__Work order__. Only one stretch of the data is wanted: the line containing "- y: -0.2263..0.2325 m", the line containing "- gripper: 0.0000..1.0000", and every line between them, copied exactly.

:: Excerpted data ::

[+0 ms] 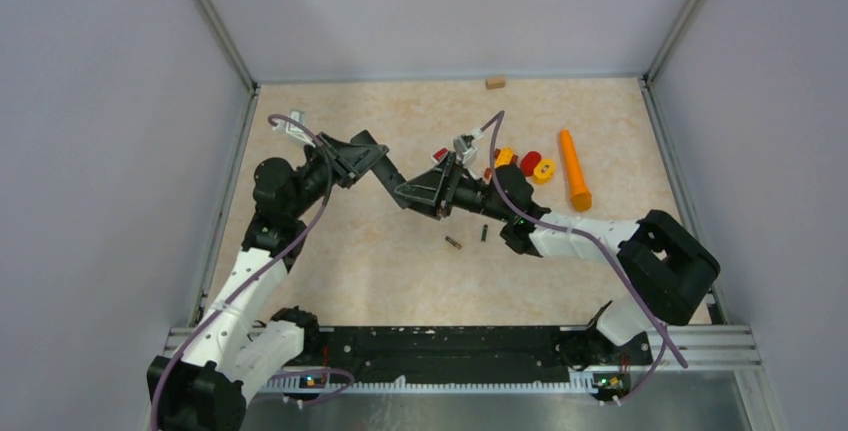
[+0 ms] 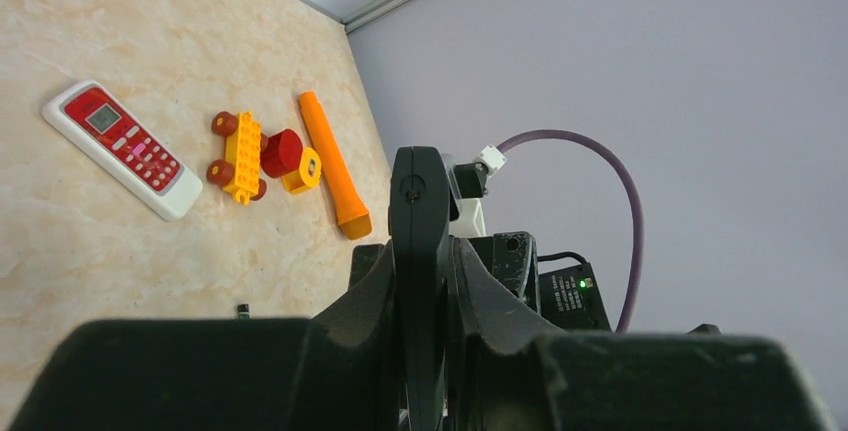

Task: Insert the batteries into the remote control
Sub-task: Remove the battery cover from the remote control.

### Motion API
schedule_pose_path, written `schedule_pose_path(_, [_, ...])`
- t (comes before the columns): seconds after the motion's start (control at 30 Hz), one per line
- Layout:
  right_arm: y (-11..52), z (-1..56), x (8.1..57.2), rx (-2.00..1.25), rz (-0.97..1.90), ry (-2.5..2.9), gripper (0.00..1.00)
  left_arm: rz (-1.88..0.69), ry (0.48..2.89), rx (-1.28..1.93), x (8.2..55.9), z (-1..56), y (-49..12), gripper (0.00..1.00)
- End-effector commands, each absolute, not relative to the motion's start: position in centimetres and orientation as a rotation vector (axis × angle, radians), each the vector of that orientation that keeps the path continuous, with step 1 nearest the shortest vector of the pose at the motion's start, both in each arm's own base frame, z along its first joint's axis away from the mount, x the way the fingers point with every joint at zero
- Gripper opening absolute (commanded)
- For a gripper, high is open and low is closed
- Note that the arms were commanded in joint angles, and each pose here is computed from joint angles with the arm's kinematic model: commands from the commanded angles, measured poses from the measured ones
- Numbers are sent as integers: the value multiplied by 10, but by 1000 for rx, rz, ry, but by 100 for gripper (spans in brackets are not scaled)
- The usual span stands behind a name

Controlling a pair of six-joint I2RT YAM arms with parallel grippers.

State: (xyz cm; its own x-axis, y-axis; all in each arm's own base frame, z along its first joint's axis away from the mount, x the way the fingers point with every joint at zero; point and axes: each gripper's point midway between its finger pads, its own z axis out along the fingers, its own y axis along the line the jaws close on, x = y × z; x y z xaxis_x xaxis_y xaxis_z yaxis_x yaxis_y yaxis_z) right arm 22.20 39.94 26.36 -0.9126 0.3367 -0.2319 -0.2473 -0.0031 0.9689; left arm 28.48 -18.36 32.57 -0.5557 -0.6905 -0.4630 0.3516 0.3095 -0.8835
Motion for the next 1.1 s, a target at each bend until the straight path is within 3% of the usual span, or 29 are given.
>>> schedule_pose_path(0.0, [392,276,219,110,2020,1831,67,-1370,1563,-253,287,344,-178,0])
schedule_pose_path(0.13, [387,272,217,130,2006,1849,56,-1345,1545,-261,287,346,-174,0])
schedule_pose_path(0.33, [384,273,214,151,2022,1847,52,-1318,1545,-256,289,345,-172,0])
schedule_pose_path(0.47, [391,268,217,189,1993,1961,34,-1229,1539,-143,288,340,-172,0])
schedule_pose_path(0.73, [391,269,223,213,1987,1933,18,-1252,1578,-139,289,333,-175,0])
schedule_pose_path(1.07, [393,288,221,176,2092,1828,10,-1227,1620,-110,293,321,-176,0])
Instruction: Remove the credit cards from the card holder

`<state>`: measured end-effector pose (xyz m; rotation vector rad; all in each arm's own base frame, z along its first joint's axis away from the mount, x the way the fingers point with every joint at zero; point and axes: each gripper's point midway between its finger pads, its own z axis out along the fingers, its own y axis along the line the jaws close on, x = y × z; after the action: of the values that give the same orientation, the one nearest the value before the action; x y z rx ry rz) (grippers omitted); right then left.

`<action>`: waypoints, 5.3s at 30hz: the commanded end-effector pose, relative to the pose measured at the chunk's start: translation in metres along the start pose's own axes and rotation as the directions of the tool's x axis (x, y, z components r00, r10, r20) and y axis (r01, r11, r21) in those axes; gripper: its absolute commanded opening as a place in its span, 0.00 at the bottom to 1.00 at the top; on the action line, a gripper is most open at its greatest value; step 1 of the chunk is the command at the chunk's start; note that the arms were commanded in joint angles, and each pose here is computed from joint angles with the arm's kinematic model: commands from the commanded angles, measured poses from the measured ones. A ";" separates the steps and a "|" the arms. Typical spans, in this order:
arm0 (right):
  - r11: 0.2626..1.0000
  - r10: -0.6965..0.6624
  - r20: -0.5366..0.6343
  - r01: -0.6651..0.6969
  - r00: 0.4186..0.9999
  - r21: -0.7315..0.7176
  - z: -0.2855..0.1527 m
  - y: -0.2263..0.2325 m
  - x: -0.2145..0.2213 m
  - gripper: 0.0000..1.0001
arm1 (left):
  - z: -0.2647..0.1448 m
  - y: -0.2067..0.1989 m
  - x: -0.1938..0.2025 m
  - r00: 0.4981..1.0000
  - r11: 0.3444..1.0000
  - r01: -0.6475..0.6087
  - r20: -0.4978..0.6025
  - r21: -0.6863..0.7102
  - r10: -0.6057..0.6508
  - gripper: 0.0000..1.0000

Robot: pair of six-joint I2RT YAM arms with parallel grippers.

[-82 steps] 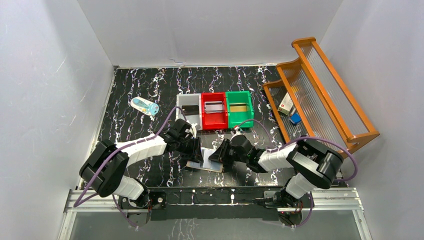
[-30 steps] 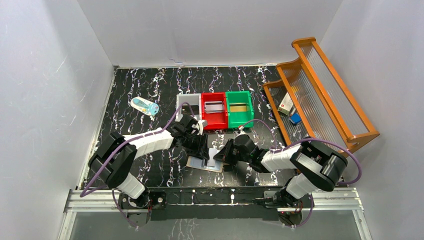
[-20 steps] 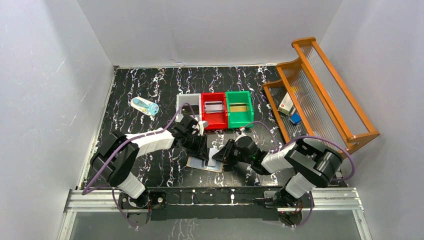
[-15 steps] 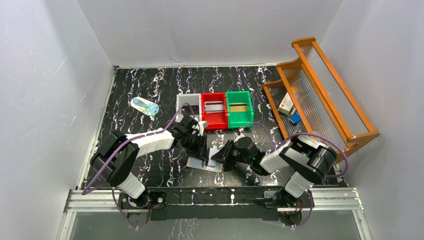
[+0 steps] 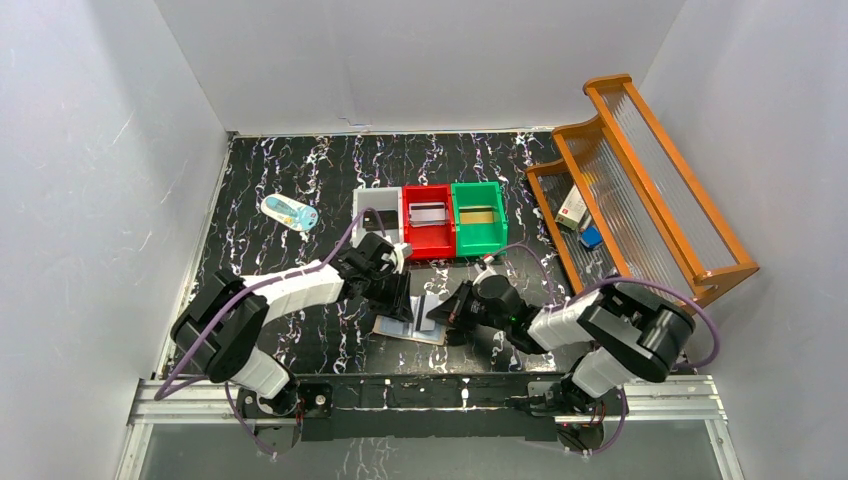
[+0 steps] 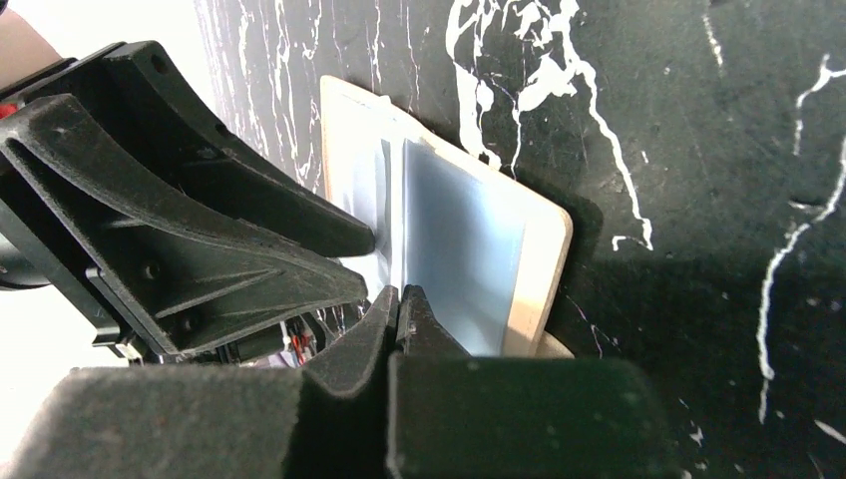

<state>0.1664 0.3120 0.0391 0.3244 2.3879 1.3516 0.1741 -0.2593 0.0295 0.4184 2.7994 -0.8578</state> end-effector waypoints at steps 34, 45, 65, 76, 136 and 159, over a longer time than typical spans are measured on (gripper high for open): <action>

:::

__Your solution__.
  - y: -0.2263..0.2325 m
  - x: -0.2145..0.2213 m
  - gripper: 0.0000..1.0001
arm1 (left):
  - z: -0.2647..0.1448 m
  - y: -0.2067..0.1989 m
  - x: -0.1938..0.2025 m
  - r00: 0.4981..1.0000
  - r11: 0.3444..1.0000
  - r01: -0.6475..0.6087
  - r20: -0.4978..0.6025
  - r21: -0.6863..0.7102
  - r10: -0.6057..0.6508
  - gripper: 0.0000..1.0000

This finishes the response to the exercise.